### [Task prompt]
Exactly the lines from the one holding "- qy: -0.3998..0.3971" through the final line of the data are wanted, copied as written.

### [Information supplied]
┌────────

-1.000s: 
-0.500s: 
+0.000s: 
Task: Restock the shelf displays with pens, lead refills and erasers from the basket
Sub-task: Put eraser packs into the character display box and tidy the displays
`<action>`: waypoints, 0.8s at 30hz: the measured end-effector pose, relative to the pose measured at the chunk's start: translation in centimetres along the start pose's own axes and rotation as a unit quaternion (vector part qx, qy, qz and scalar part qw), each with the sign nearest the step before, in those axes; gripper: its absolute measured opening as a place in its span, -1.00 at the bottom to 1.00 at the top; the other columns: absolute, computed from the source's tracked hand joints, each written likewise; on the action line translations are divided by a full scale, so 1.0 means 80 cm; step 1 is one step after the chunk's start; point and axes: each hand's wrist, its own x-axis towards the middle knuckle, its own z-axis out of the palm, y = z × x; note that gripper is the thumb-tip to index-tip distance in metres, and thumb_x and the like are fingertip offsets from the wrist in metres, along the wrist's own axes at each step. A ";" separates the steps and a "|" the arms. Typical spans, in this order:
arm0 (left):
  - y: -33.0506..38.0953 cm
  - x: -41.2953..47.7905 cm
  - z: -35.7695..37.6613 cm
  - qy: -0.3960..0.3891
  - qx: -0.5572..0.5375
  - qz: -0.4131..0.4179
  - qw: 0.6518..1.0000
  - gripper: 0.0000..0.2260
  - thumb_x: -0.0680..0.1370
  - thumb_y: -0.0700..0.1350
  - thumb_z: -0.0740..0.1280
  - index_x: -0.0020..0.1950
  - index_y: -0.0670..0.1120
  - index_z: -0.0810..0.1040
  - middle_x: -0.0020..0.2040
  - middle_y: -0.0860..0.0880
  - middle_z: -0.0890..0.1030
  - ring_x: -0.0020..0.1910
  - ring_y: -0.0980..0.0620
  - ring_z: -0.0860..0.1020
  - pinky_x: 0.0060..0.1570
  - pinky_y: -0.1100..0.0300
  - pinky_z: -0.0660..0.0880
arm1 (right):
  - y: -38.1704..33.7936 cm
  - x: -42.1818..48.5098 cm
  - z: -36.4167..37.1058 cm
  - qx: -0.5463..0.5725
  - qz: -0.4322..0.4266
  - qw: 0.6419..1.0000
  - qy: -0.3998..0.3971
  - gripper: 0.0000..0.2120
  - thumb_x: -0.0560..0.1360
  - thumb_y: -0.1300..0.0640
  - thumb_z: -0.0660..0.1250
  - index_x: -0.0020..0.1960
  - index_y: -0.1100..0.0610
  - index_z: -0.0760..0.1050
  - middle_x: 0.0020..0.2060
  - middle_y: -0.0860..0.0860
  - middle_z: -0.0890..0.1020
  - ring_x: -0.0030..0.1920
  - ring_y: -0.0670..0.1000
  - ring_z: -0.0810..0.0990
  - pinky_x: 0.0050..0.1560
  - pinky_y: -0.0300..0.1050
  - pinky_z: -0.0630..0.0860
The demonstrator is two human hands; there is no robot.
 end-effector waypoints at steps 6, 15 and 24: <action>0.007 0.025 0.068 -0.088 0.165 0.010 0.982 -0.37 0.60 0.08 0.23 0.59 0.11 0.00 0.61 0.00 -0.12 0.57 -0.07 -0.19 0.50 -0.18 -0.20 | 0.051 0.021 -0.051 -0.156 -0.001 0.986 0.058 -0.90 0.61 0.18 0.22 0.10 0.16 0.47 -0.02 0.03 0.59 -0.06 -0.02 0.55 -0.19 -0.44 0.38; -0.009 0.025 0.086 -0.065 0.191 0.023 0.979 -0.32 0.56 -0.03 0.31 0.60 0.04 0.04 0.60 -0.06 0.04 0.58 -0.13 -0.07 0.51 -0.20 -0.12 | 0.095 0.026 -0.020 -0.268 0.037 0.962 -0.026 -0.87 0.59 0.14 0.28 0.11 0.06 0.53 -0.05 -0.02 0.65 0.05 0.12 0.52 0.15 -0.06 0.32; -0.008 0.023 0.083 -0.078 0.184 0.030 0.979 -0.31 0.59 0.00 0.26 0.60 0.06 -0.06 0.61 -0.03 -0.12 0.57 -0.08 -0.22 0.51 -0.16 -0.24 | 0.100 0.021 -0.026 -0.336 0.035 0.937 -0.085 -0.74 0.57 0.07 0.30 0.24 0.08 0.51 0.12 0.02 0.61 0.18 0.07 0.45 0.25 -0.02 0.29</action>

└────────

### [Result of this exercise]
  - qy: -0.3998..0.3971
  - gripper: 0.0000..0.2120
  - thumb_x: -0.0560..0.1360
  - thumb_y: -0.1300..0.0640
  - thumb_z: -0.0660..0.1250
  - index_x: -0.0020..0.1960
  - index_y: -0.1100..0.0610
  - index_z: -0.0760..0.1050
  - middle_x: 0.0020..0.2060
  - middle_y: -0.0860..0.0860
  - middle_z: -0.0890..0.1020
  - ring_x: -0.0030..0.1920
  - ring_y: -0.0670..0.1000
  - ring_z: -0.0810..0.0990
  - pinky_x: 0.0050..0.1560
  - pinky_y: -0.0300..0.1050
  - pinky_z: -0.0630..0.0860
The demonstrator is two human hands; there is no robot.
 end-effector waypoints at steps 6, 15 and 24: <action>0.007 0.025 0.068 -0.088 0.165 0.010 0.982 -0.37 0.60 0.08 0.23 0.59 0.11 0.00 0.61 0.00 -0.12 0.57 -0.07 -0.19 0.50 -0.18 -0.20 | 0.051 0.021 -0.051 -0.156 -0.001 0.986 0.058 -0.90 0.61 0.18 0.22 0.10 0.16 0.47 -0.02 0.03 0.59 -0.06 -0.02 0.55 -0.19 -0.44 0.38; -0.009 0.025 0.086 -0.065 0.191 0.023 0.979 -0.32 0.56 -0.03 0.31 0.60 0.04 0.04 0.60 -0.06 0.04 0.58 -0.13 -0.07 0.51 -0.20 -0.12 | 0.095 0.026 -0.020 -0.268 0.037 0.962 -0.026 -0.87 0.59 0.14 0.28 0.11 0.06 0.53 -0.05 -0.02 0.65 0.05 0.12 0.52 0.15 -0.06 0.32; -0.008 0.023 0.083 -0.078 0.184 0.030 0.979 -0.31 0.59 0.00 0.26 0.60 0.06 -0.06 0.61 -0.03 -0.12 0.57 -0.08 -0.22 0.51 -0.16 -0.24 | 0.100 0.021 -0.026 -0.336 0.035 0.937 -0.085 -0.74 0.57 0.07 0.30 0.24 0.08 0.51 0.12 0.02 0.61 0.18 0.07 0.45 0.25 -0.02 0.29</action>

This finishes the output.